State Power status: Collections at all time high, but revenue-purchase gulf widens

• Record 300-plus cr purchases offset Rs 150cr revenue  

• Is pay and use the answer? 

Imkong Walling
Dimapur | June 10

Revenue from electricity registered an all time high of Rs. 150cr for the period 2018-19 making a jump of Rs. 20cr from the Rs. 130cr collected in 2017-18. 

The revenue growth was however negated by a high purchase cost that peaked at a record Rs. 325cr in 2018-19. For the ongoing 2019-20, the Department of Power Nagaland (DoPN) forecasts a requirement of around Rs. 350cr.

The annual purchase cost for power is projected to grow with each passing year; on the otherhand, revenue stutters, clocking below the halfway mark let alone breaking even. 

Bridging the gulf

Narrowing the revenue-purchase gap, coupled with an over-strained electricity infrastructure remains the two biggest challenges for the department. 

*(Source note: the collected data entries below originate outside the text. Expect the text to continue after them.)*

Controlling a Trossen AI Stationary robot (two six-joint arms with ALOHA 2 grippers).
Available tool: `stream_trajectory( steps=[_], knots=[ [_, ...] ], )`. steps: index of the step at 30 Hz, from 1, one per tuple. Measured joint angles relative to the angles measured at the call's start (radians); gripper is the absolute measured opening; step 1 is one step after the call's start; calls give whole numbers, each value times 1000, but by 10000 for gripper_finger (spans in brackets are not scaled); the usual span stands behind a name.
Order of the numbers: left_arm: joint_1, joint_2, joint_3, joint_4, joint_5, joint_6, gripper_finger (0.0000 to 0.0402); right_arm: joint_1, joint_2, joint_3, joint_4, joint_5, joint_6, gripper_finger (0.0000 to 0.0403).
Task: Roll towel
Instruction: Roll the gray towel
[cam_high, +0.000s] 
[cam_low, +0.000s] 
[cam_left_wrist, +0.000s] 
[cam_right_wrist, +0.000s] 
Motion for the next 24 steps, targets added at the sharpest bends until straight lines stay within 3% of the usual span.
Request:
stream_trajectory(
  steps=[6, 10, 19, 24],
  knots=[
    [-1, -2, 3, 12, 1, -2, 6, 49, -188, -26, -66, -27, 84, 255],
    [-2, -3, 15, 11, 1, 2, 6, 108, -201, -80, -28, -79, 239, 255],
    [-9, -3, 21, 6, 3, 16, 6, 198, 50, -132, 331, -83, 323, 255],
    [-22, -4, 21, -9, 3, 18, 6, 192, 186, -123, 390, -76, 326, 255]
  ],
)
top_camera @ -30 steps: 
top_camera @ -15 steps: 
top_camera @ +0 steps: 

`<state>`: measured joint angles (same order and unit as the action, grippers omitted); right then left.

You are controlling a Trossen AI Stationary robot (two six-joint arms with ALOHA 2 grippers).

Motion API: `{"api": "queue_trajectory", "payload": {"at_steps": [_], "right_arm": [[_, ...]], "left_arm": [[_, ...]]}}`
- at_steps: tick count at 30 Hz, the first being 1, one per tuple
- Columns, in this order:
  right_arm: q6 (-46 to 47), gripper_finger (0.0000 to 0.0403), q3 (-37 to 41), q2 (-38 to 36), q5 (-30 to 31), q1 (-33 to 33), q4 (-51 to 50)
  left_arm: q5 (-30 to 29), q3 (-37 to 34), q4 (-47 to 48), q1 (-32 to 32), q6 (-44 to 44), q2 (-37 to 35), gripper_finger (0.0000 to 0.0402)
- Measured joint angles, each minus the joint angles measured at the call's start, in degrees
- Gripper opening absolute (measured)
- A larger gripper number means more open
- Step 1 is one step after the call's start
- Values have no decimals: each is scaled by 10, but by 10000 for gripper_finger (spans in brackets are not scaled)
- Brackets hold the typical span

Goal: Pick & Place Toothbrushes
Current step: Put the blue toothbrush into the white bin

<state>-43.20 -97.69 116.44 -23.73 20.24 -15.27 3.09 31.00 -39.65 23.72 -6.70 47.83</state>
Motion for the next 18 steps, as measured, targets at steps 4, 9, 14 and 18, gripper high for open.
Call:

As reported earlier, it demands a complete overhauling/upgrading of the existing electricity supply equipments and streamlining the revenue collection system. 

A Centrally funded Integrated Power Development Scheme with an all-India objective of counteracting the challenges is already operational in Nagaland.

However, DoPN officials have attributed local factors, particularly the revenue segment, as posing threat to diluting its professed objectives.

The challenges included the usual suspects- faulty or under billing, theft and pilferage, billing disputes, unpaid dues and more importantly, making the consumers aware of the importance of paying for electricity.   

It is predicted that the revenue segment will continue to struggle unless radical measures are adopted. 

One measure, according to DoPN officials, would be transitioning into a ‘pre-paid’ system like in the telecoms.  

Pre-paid the answer?

Farfetched it may, the concept of pre-paid electricity is not new to the state. The DoPN already has a pilot project in operation since 2013. 

“Pre-paid will greatly contribute in reducing Aggregate Technical & Commercial (AT&C) losses and increasing revenue collection,” said one official, who wished to be anonymous.

It is already implemented in select cities and urban townships in Assam and Meghalaya. In Manipur, he informed that more than 70 percent of the total consumers have been converted to pre-paid metering since the Manipur State Power Company Ltd (MSPCL) started transitioning into the system in 2015. 

It started as a pilot project in 2012 and today, he informed, “The MSPCL has been able to reduce AT&C losses to 30 percent from 60 percent. It (Manipur) is one of the country’s best performing states in the power sector.”

With the project a success, he added that the Manipur state government is seriously pursuing to bring its remaining consumers into the pre-paid fold.  

The DoPN also adopted the Manipur model as a pilot project in Dimapur. It was introduced in Marwari Patti in November 2013. He asserted that the pilot project has been a success with 40 percent loss reduction in the area covered. 

“With such a system in place, people will get conscious about power usage, which would automatically reduce consumption thereby reducing the load on the neighbourhood distribution transformer.” 

According to him, there was no major instance of transformers overloading and breaking down in Marwari Patti since then. This is in stark contrast to other localities where overloaded transformers breaking down have become frequent phenomenon. 

Proposal cold-shouldered

On the prospect of emulating Manipur, he said that the department has made a proposal but the state government was not amused. 

“We submitted a DPR (styled on the Manipur model) for pre-paid meters in all the statutory towns of the state with an estimated cost of Rs. 372cr.” 

If implemented, it would require the replacement of roughly 1.9 lakh existing meters out of the total 2.87 consumers. 
“Investment will be high but the longterm returns cannot be ignored,” he said.

Cold-shouldered, the department approached the North Eastern Council and also a Japanese firm. The latter was said to have displayed interest but reportedly backed out over security concerns. 

They next approached the Central government and the Asian Development Bank (ADB). The ADB has shown interest but he added, “There is still a long way to go.”

Meanwhile, he admitted to the department lacking strong vigilance mechanism. He attributed it to situational constraints i.e. deficient workforce and upkeep funding for a dedicated vigilance system.

“We have an Anti-Power Theft Mobile Squad but its effectiveness is limited for a lack of personnel and fund from the government.”